The
median forecast from a survey of 17 analysts showed exports were
seen likely to fall 10.0 percent in September from a year
earlier. This would be less severe than the 14.9 percent drop in
August, the worst fall in six years.
Imports were projected to slide a faster 18.1 percent in
September in annual terms, compared to a 18.3 percent fall in
August, the poll found.
"Uncertainty over the Federal Reserve's pending rate hike dented
investment in emerging market economies, likely erasing demand
for manufactured goods from South Korea while China's economy is
still sluggish," said Kim Doo-un, an economist at Hana Financial
Investment.
Exports would likely continue to struggle in October, Kim added,
but the decline would slow as year-end holiday demand from the
U.S. is expected to rise.
The Reuters poll showed separately industrial output likely fell
1.1 percent in August on-month in seasonally adjusted terms,
worse than a preliminary 0.5 percent decline.

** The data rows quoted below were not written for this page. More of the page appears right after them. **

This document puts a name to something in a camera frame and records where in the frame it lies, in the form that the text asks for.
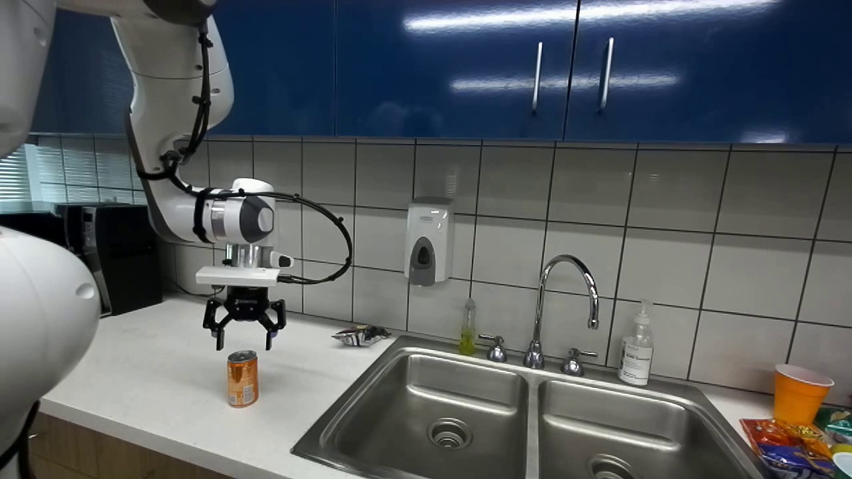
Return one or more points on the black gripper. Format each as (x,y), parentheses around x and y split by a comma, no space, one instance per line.
(243,303)

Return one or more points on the orange soda can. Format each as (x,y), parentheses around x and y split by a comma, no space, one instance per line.
(243,377)

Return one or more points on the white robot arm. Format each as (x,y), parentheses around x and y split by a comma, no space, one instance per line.
(182,89)

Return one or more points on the stainless steel double sink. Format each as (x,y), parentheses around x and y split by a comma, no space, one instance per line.
(427,412)

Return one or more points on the crumpled foil wrapper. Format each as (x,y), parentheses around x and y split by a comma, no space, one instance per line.
(360,336)

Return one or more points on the green dish soap bottle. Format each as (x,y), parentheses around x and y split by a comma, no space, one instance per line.
(467,334)

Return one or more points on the chrome faucet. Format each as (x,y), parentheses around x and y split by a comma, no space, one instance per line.
(549,324)

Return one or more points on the white pump soap bottle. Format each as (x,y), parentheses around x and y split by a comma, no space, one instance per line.
(638,352)

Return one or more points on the orange plastic cup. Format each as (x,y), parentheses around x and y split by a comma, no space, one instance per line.
(797,393)

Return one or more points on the colourful snack bags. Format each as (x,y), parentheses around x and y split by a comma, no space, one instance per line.
(821,449)

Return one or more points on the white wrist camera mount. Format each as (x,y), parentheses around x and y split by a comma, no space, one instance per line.
(243,275)

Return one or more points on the white wall soap dispenser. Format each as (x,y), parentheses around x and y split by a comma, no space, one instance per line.
(427,242)

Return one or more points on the left cabinet door handle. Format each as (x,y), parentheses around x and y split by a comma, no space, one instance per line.
(537,77)

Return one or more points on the cabinet door handle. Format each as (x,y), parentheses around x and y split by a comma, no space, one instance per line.
(607,73)
(537,77)

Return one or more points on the right cabinet door handle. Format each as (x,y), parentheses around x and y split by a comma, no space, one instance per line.
(607,73)

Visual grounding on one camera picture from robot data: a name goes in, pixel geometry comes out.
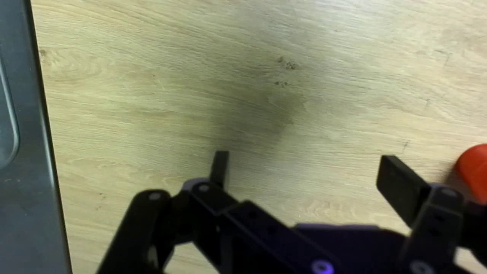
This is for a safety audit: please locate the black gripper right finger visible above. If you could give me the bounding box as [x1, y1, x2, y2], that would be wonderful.
[376, 155, 465, 274]

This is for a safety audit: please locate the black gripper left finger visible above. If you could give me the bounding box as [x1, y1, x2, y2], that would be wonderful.
[96, 150, 335, 274]

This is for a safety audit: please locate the orange cup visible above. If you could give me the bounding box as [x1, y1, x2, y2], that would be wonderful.
[456, 143, 487, 204]

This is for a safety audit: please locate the stainless steel sink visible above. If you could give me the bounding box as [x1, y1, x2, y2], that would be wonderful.
[0, 0, 72, 274]

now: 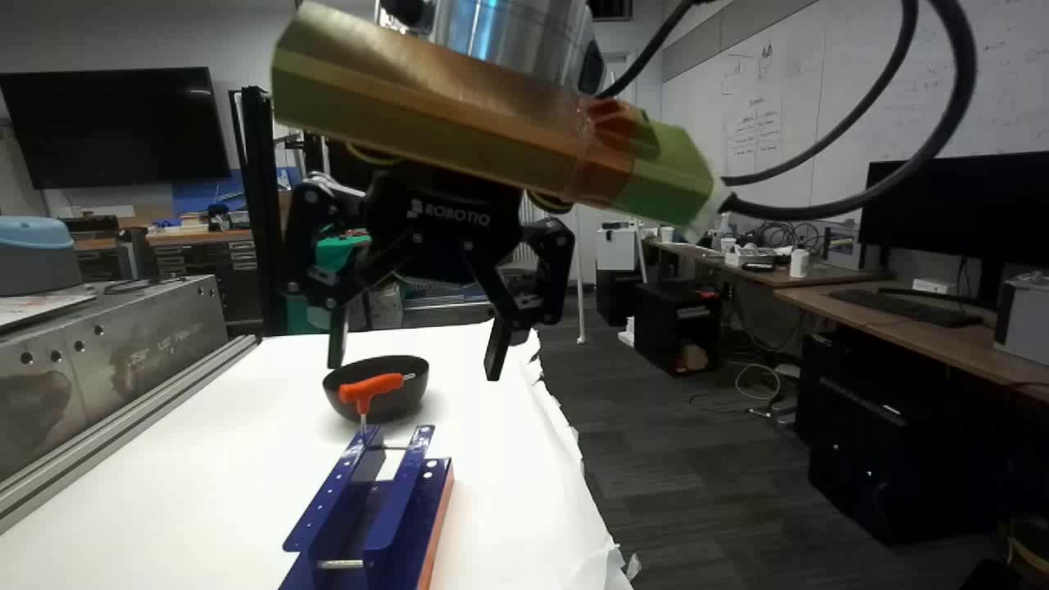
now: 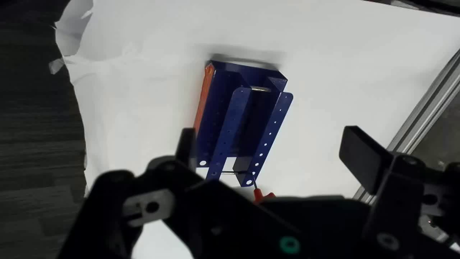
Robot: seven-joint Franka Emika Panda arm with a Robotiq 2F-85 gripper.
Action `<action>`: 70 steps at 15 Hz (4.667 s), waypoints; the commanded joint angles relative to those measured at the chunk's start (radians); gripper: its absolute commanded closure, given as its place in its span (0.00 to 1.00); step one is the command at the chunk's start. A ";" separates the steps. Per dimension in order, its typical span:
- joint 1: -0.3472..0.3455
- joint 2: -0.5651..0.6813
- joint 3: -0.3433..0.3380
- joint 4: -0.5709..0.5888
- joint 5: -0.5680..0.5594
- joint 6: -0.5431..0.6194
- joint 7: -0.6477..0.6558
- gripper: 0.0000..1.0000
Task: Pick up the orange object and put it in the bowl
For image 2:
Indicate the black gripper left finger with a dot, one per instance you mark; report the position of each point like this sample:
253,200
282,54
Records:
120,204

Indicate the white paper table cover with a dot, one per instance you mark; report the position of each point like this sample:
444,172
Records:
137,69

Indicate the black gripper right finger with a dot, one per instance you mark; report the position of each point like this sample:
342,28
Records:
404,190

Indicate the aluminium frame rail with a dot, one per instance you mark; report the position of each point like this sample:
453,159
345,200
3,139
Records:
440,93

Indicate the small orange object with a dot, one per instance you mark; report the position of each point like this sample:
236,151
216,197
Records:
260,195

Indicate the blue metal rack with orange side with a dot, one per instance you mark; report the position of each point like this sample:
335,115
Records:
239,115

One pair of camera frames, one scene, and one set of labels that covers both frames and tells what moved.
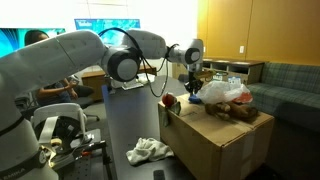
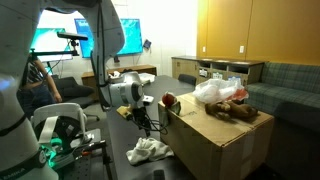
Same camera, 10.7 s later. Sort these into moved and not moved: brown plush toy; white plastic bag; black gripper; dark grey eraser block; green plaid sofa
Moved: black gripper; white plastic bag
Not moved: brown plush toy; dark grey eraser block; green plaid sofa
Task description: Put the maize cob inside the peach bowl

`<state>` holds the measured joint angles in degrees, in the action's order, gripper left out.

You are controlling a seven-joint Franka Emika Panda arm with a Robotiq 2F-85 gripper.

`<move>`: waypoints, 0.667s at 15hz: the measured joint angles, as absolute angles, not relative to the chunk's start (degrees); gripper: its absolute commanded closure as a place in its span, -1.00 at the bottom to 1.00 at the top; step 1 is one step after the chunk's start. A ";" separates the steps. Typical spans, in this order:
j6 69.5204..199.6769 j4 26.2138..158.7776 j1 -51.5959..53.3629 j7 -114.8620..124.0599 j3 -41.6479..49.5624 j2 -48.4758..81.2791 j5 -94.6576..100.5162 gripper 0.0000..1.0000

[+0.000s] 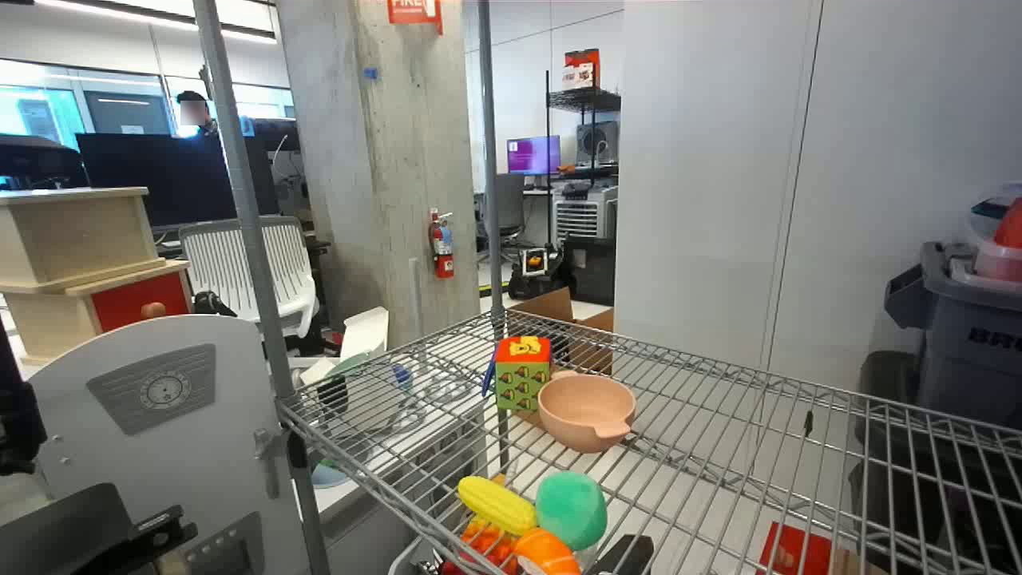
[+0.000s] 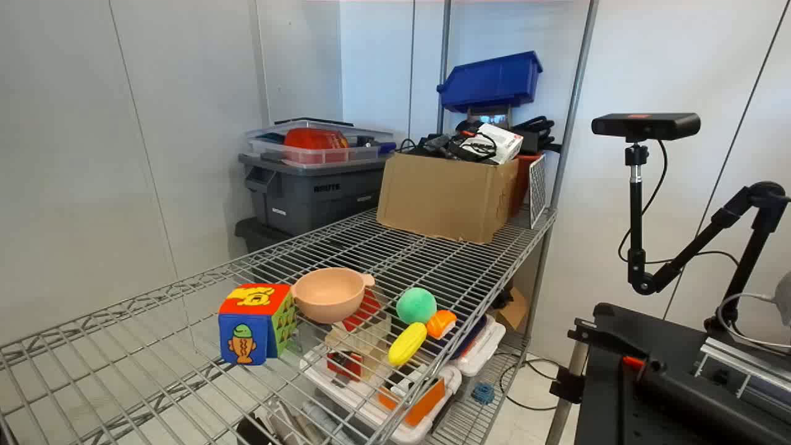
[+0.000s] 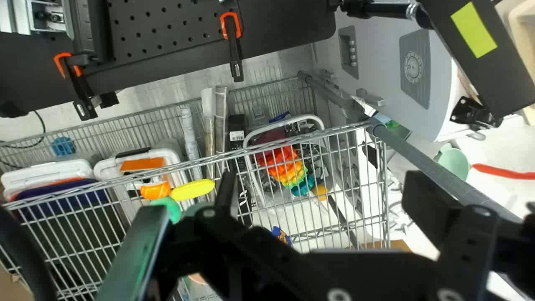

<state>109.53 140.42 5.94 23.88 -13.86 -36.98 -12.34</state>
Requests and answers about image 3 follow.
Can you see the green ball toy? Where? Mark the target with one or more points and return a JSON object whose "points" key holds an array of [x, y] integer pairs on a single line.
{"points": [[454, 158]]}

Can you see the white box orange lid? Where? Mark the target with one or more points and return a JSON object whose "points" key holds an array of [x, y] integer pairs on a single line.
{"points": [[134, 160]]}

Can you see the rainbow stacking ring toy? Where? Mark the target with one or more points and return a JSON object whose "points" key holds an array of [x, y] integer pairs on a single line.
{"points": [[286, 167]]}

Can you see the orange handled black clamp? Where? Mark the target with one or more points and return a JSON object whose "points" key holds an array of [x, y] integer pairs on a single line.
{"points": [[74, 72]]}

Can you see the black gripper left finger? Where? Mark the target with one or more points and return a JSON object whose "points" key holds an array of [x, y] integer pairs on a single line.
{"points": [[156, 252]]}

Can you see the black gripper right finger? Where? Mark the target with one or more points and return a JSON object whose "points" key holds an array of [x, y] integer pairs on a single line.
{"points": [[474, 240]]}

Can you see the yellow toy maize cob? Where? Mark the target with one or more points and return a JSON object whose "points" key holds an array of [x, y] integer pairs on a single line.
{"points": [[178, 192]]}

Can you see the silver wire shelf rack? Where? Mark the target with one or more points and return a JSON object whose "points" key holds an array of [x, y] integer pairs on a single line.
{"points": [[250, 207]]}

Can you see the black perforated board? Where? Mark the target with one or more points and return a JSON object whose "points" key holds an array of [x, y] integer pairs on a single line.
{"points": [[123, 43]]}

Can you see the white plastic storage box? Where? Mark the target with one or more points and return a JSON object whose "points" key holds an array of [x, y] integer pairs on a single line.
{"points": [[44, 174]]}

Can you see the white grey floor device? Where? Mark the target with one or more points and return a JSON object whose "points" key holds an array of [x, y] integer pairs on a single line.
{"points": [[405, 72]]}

Fewer working days in August and poor export performance that
month likely ate into factory output, poll respondents said.
September inflation, also due next week, was seen picking up to
0.9 percent from a 0.7 percent rise in August, but still far
below the bottom tier of the central bank's 2.5 to 3.5 percent
target range.
Industrial output and trade numbers will be released on Oct. 1
while inflation data will be announced on Oct. 2.